Data records:
------------------------------------

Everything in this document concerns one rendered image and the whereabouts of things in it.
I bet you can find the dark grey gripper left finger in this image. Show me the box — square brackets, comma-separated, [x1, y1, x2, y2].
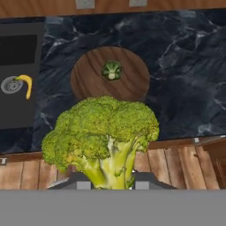
[48, 171, 94, 191]

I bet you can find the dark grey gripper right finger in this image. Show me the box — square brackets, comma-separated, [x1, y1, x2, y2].
[131, 171, 177, 191]

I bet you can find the large green broccoli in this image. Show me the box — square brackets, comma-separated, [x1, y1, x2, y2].
[41, 95, 161, 190]

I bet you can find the wooden cabinet door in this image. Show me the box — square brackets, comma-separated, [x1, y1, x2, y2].
[193, 135, 226, 191]

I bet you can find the dark sink basin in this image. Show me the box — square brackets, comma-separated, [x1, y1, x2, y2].
[0, 22, 46, 131]

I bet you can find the round wooden bowl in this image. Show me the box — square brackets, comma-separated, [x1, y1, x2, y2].
[70, 45, 151, 104]

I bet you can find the yellow banana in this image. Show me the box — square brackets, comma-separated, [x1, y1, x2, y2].
[14, 74, 34, 101]

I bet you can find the small green broccoli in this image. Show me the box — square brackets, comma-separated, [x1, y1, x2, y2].
[101, 60, 123, 81]

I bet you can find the grey wall socket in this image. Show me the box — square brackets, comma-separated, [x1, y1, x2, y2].
[74, 0, 96, 10]
[128, 0, 148, 8]

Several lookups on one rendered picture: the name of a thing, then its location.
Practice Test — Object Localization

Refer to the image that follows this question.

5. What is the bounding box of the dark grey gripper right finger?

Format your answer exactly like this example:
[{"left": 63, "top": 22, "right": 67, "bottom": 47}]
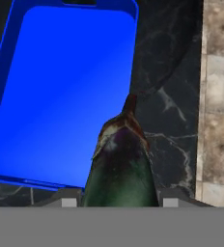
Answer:
[{"left": 156, "top": 187, "right": 214, "bottom": 208}]

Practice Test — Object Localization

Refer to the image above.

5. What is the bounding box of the blue plastic tray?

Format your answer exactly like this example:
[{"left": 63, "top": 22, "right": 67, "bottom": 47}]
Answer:
[{"left": 0, "top": 0, "right": 140, "bottom": 191}]

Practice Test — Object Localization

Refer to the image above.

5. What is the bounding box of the dark purple eggplant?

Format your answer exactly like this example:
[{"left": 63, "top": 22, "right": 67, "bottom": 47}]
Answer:
[{"left": 80, "top": 93, "right": 160, "bottom": 208}]

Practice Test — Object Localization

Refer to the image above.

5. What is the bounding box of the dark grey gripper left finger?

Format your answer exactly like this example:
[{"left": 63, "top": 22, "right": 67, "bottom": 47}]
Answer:
[{"left": 36, "top": 187, "right": 83, "bottom": 208}]

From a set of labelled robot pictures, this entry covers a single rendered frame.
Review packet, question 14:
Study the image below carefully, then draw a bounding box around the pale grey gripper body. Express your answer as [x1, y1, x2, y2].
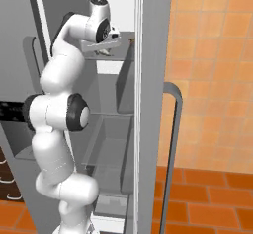
[79, 37, 122, 54]

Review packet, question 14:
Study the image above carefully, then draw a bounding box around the grey fridge door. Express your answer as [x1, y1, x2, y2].
[132, 0, 174, 234]
[0, 0, 50, 103]

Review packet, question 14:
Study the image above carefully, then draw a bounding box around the pale grey fish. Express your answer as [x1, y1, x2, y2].
[94, 47, 113, 57]

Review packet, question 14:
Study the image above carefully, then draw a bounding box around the dark brown cupboard run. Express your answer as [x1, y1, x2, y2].
[0, 146, 25, 203]

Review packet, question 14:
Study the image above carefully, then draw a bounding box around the grey fridge door handle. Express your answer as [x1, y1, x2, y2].
[22, 35, 46, 81]
[158, 81, 184, 234]

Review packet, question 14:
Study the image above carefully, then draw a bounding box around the translucent grey fridge drawer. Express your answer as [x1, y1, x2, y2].
[80, 115, 133, 177]
[93, 193, 130, 218]

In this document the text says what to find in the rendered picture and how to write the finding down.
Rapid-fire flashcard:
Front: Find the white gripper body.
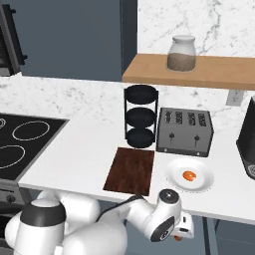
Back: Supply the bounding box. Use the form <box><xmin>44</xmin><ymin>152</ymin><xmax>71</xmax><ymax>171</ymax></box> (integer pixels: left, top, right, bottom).
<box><xmin>179</xmin><ymin>212</ymin><xmax>195</xmax><ymax>240</ymax></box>

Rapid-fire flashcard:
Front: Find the orange piece of meat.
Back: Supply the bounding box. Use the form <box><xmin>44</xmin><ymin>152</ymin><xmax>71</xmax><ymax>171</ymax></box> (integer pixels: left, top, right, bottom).
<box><xmin>181</xmin><ymin>170</ymin><xmax>198</xmax><ymax>183</ymax></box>

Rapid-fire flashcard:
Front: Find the white plate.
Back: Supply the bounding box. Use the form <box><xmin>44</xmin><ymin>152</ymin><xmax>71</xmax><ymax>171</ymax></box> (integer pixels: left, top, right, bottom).
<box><xmin>164</xmin><ymin>156</ymin><xmax>215</xmax><ymax>193</ymax></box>

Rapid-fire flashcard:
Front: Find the dark wooden cutting board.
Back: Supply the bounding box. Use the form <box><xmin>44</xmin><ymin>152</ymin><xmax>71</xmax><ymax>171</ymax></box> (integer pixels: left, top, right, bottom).
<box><xmin>102</xmin><ymin>146</ymin><xmax>156</xmax><ymax>197</ymax></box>

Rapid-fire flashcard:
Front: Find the dark blue base cupboard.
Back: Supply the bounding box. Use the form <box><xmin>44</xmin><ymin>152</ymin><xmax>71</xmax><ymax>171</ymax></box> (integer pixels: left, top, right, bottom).
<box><xmin>98</xmin><ymin>198</ymin><xmax>255</xmax><ymax>255</ymax></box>

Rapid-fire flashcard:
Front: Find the grey four-slot toaster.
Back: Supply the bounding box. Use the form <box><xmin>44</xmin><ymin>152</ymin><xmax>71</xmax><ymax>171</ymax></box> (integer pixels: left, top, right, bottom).
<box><xmin>155</xmin><ymin>107</ymin><xmax>215</xmax><ymax>158</ymax></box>

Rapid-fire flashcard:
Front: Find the black countertop appliance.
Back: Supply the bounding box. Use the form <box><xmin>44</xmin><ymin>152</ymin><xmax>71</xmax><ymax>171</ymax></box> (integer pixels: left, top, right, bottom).
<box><xmin>235</xmin><ymin>95</ymin><xmax>255</xmax><ymax>181</ymax></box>

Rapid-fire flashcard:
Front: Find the wooden shelf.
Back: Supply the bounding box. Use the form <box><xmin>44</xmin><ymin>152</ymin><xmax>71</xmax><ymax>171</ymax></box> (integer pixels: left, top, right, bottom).
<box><xmin>122</xmin><ymin>53</ymin><xmax>255</xmax><ymax>92</ymax></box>

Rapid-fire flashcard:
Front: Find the glass jar with brown filling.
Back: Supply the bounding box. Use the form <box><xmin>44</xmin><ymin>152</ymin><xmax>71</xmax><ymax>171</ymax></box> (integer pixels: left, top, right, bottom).
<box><xmin>165</xmin><ymin>34</ymin><xmax>197</xmax><ymax>73</ymax></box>

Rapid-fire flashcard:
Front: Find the black hob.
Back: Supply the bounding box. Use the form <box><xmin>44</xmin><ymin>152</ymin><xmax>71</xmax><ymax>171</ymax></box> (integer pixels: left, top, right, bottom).
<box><xmin>0</xmin><ymin>113</ymin><xmax>70</xmax><ymax>182</ymax></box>

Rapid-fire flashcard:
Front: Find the grey oven front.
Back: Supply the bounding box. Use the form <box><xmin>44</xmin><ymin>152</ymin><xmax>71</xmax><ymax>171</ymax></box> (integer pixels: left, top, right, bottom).
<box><xmin>0</xmin><ymin>178</ymin><xmax>33</xmax><ymax>233</ymax></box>

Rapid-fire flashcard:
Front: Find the steel microwave oven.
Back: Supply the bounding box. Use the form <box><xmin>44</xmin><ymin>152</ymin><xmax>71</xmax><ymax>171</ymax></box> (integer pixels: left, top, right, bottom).
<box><xmin>0</xmin><ymin>0</ymin><xmax>28</xmax><ymax>78</ymax></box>

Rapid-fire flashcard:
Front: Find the black three-tier wire stand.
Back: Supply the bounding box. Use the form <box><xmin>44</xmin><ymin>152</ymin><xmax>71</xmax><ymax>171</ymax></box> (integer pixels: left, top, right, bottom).
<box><xmin>124</xmin><ymin>84</ymin><xmax>160</xmax><ymax>149</ymax></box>

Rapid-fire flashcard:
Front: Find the white wall socket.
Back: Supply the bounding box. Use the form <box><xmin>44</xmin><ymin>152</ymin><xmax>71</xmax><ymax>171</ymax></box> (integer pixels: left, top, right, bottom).
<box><xmin>226</xmin><ymin>88</ymin><xmax>245</xmax><ymax>108</ymax></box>

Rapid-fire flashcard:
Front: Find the dark blue wall cupboard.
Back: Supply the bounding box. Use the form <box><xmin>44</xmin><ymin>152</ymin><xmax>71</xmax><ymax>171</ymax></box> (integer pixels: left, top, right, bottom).
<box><xmin>7</xmin><ymin>0</ymin><xmax>138</xmax><ymax>83</ymax></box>

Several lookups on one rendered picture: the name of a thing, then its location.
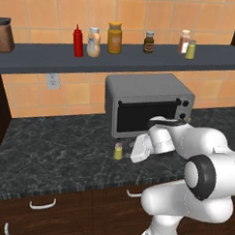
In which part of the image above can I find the small dark brown bottle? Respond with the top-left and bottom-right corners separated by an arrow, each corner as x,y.
142,30 -> 156,54

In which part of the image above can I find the white drawer handle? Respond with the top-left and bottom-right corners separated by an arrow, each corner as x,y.
126,189 -> 143,199
28,197 -> 58,212

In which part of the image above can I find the white wall power socket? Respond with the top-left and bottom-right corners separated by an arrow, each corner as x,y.
44,72 -> 62,91

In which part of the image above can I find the brown canister with black lid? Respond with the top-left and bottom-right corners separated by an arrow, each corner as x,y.
0,16 -> 17,54

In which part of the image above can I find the yellow-green shaker with grey cap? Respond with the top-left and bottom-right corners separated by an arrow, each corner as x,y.
184,40 -> 197,60

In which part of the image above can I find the yellow-green shaker with pale cap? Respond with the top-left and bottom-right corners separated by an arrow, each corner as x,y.
113,141 -> 124,162

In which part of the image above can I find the red ketchup bottle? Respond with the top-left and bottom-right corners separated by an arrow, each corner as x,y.
72,23 -> 86,59

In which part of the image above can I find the reddish spice shaker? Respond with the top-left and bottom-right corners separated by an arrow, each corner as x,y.
177,28 -> 192,55

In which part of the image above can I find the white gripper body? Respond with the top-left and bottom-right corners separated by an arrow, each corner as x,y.
129,132 -> 157,164

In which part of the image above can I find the pale peach sauce bottle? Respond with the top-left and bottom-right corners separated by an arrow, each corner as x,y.
85,26 -> 103,59

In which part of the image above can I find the white cupboard handle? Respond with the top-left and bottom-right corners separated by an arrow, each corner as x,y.
3,222 -> 13,235

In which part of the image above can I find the dark grey wall shelf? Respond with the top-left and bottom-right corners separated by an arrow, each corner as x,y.
0,34 -> 235,86

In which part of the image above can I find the dark wood drawer front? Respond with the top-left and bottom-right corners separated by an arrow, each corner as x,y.
0,186 -> 95,235

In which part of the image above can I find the grey toaster oven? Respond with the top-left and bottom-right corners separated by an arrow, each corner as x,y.
103,70 -> 197,142

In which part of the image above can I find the mustard yellow jar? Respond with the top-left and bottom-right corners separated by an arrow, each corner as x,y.
105,21 -> 124,56

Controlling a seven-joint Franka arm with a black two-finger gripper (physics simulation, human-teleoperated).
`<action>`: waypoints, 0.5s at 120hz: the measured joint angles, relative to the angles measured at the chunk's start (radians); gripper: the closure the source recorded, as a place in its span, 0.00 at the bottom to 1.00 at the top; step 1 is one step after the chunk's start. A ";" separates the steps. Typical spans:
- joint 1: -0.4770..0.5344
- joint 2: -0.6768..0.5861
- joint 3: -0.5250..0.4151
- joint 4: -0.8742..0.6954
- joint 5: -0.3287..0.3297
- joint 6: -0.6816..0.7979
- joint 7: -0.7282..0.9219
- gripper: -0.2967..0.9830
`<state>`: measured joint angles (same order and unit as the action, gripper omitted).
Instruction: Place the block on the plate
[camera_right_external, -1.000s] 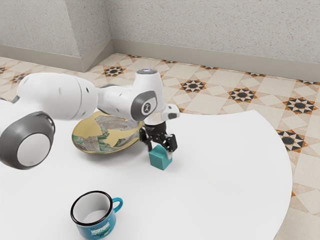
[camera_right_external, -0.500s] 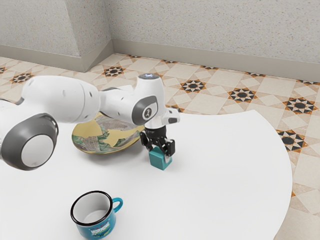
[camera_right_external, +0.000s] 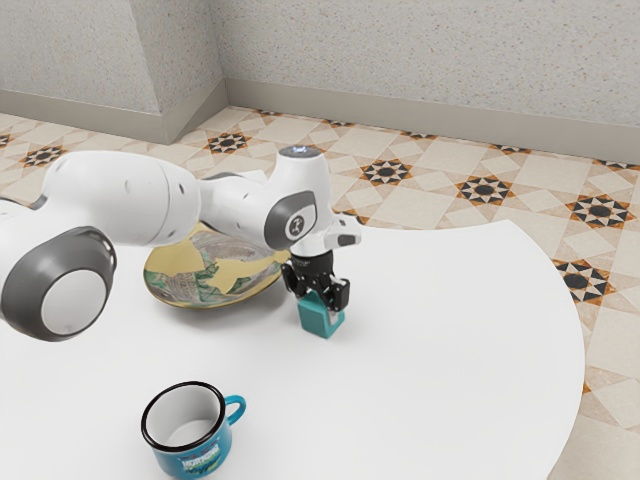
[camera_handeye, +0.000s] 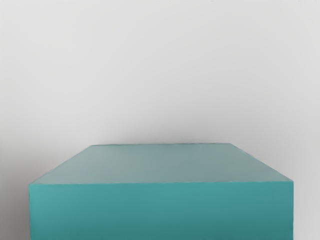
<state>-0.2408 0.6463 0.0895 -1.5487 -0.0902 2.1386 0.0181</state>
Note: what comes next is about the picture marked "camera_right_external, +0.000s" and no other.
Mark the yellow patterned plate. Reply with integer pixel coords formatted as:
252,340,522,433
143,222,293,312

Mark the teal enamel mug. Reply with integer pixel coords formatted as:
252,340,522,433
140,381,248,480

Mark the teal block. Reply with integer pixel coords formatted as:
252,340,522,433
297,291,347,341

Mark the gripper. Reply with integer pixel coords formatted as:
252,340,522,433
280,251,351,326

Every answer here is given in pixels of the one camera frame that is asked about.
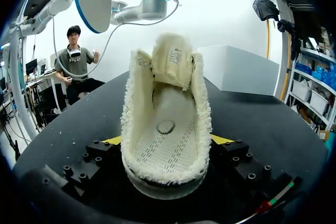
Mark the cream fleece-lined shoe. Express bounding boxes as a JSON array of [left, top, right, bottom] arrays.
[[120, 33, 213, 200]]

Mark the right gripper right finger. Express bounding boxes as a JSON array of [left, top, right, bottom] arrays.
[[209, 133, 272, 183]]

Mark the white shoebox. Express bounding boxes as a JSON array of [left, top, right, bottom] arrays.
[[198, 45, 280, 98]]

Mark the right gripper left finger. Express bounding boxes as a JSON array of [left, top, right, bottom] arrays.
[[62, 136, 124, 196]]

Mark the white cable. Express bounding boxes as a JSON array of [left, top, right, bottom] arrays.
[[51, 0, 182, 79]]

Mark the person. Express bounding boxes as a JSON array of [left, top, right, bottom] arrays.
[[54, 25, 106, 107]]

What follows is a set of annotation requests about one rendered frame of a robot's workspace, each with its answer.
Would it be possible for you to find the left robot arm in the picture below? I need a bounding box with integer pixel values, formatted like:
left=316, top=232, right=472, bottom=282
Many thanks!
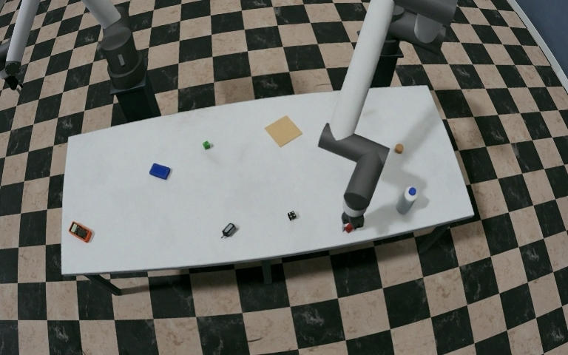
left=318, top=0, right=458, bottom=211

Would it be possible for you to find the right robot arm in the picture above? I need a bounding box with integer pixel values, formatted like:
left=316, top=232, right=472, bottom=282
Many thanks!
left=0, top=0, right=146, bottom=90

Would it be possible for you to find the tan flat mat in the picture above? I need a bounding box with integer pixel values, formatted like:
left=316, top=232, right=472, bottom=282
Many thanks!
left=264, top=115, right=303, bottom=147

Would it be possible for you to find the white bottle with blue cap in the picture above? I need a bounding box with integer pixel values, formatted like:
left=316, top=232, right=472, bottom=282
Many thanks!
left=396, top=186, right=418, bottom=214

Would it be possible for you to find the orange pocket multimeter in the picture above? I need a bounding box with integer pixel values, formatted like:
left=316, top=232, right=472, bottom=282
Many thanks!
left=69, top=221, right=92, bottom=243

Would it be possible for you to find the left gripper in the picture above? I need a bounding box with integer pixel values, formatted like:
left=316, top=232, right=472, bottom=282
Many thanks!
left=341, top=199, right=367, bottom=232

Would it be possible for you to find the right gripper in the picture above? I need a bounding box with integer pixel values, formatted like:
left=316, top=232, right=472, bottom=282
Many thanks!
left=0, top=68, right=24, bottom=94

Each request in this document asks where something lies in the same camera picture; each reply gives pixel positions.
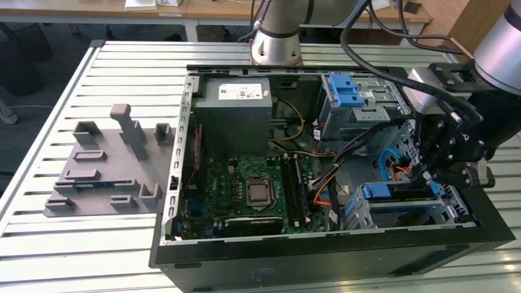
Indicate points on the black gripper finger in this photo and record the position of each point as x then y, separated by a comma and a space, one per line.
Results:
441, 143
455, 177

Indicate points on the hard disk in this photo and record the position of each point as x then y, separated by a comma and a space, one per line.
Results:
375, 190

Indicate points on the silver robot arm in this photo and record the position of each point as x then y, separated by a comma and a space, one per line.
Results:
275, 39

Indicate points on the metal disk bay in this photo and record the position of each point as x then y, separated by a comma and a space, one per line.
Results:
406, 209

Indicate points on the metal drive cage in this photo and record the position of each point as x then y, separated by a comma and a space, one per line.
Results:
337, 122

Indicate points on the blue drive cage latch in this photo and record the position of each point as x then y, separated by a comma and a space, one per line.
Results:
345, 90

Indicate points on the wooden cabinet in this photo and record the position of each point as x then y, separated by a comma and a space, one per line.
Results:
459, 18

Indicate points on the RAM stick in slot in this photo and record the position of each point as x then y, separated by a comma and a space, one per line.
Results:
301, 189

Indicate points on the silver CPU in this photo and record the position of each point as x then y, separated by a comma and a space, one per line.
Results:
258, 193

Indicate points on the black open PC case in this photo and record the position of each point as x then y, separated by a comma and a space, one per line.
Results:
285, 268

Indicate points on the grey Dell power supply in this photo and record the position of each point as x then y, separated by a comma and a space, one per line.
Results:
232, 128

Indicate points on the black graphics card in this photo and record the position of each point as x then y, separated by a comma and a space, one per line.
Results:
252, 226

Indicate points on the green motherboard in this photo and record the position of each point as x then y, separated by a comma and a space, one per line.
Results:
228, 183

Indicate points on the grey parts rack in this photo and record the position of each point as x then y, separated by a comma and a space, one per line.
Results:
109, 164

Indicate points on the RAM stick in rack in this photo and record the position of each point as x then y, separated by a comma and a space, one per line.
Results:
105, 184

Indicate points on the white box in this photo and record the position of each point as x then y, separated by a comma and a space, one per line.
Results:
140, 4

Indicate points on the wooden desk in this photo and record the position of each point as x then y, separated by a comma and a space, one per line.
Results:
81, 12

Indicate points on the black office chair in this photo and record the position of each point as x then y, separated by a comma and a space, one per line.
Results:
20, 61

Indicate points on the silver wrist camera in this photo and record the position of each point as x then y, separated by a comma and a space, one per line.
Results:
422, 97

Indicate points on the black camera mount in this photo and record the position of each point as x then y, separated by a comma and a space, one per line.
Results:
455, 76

------------------------------------

§ **What is needed**:
Without the pictures, set down the lines above from the line with "- joint 6: -0.6816..0.7979" up to and including the line with "[camera_right_external, -0.500s]" exactly as they stand.

§ **Task response**:
- joint 6: -0.6816..0.7979
- joint 7: -0.7282..0.9219
- gripper: -0.2967..0.9830
`<state>`: measured joint angles (same order and unit as the action, gripper omitted).
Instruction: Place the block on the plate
[camera_right_external, -1.000s] 
[camera_right_external, -0.500s] 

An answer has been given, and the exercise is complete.